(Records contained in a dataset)
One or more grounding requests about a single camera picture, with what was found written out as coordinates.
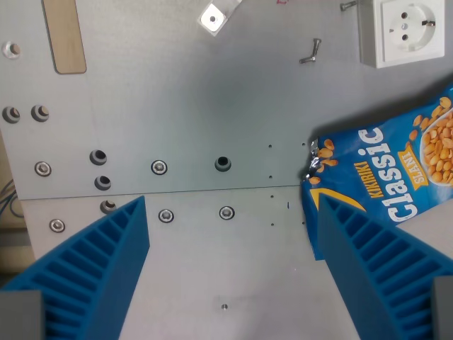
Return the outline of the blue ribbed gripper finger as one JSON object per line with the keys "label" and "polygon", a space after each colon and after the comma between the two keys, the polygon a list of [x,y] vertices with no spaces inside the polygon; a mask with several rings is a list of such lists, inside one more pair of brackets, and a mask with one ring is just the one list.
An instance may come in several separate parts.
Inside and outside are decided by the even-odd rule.
{"label": "blue ribbed gripper finger", "polygon": [[451,339],[452,259],[327,195],[318,243],[361,339]]}
{"label": "blue ribbed gripper finger", "polygon": [[3,289],[42,294],[47,339],[119,339],[148,250],[140,196],[47,252]]}

> [Task]
Search the entries above for the string "with", and report each line where it occurs.

> [Reply to the task]
One or more grounding requests about a single camera picture, with what was found written out as coordinates.
Return the outline of the blue ribbed gripper finger as one JSON object per line with the keys "label" and "polygon", a space after each colon and after the comma between the two keys, the polygon a list of [x,y] vertices with no spaces inside the polygon; a mask with several rings is a list of such lists, inside one more pair of brackets, and a mask with one ring is just the one list.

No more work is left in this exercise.